Disparity refinement: A dependency graph models the recurrent structure of the GRU module, enabling structured pruning to eliminate redundancy.

The bp2 commercial checkpoint has a significantly smaller model configuration than FoundationStereo — refer to the configuration note in Creating a Configuration File for the exact parameter values required.

Data Input for Fast Foundation Stereo#

Annotation File Format#

Fast Foundation Stereo reads stereo data from a plain text annotation file. Each line specifies one stereo sample with fields separated by spaces:

Columns	Format	Use
2	`<left> <right>`	Inference without ground truth
3	`<left> <right> <disparity>`	Training and evaluation
4	`<left> <right> <disparity> <occlusion>`	Evaluation with occlusion mask

Note

The 4-column format is only supported when dataset_name is Middlebury or Eth3d.

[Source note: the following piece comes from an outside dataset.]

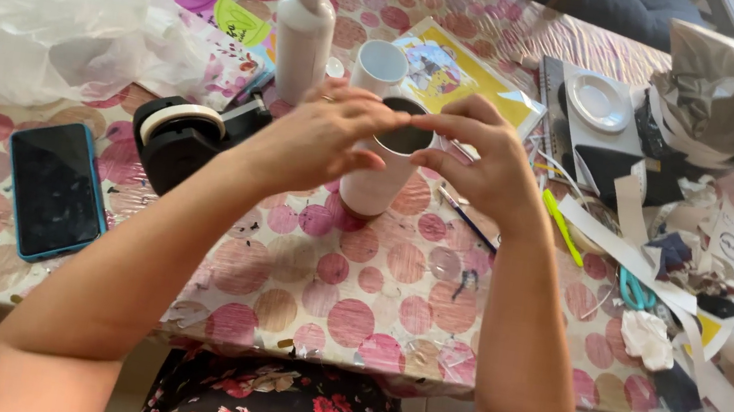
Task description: Wrapping a white tumbler with paper and securing it with tape
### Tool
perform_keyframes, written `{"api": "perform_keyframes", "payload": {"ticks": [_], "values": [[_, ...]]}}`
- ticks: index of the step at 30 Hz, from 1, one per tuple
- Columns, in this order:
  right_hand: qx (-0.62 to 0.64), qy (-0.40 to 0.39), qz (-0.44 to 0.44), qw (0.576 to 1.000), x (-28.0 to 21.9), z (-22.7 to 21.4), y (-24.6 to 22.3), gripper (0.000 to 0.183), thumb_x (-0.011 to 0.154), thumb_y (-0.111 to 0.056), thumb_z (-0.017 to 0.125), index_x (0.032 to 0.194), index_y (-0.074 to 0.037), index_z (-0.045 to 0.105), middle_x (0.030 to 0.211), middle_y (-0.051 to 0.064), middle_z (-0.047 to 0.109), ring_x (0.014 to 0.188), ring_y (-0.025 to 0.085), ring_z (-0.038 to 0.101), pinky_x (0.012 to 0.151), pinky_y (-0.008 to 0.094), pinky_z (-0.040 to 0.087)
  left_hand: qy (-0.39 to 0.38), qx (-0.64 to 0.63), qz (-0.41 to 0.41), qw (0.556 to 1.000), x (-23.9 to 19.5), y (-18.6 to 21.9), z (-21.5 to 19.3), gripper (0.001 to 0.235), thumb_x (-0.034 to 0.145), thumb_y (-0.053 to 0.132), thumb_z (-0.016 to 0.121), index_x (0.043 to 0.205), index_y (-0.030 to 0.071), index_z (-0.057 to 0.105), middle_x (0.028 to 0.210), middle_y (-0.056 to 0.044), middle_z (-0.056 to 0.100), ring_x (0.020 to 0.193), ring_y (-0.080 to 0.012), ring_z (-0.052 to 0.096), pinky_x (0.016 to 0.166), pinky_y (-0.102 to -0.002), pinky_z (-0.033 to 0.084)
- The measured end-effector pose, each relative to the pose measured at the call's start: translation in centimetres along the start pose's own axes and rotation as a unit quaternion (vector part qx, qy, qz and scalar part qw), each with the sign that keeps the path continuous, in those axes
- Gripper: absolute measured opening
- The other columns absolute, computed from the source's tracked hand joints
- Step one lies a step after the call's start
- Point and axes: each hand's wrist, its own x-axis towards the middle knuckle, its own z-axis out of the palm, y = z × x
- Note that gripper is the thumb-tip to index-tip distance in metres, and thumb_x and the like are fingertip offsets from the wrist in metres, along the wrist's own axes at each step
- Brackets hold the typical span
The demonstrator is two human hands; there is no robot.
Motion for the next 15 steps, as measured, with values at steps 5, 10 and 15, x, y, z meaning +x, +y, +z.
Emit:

Other dataset types (including GenericDataset) will raise an error if given a 4-column annotation file.

Supported Datasets#

Set dataset.dataset_name: StereoDataset at the top level of your specification file. For each entry in a data_sources list, set dataset_name to one of the following values:

`dataset_name`	Description
`Middlebury`	Middlebury stereo benchmark
`Kitti`	KITTI autonomous driving stereo dataset
`Eth3d`	ETH3D low-resolution outdoor stereo dataset
`FSD`	NVIDIA Foundation Stereo Dataset (synthetic)
`IsaacRealDataset`	NVIDIA Isaac real-world stereo data
`Crestereo`	CREStereo large-scale synthetic dataset
`GenericDataset`	Custom stereo data; required for 2-column inference

For details on stereo rectification requirements and data preparation, refer to Stereo Depth Estimation.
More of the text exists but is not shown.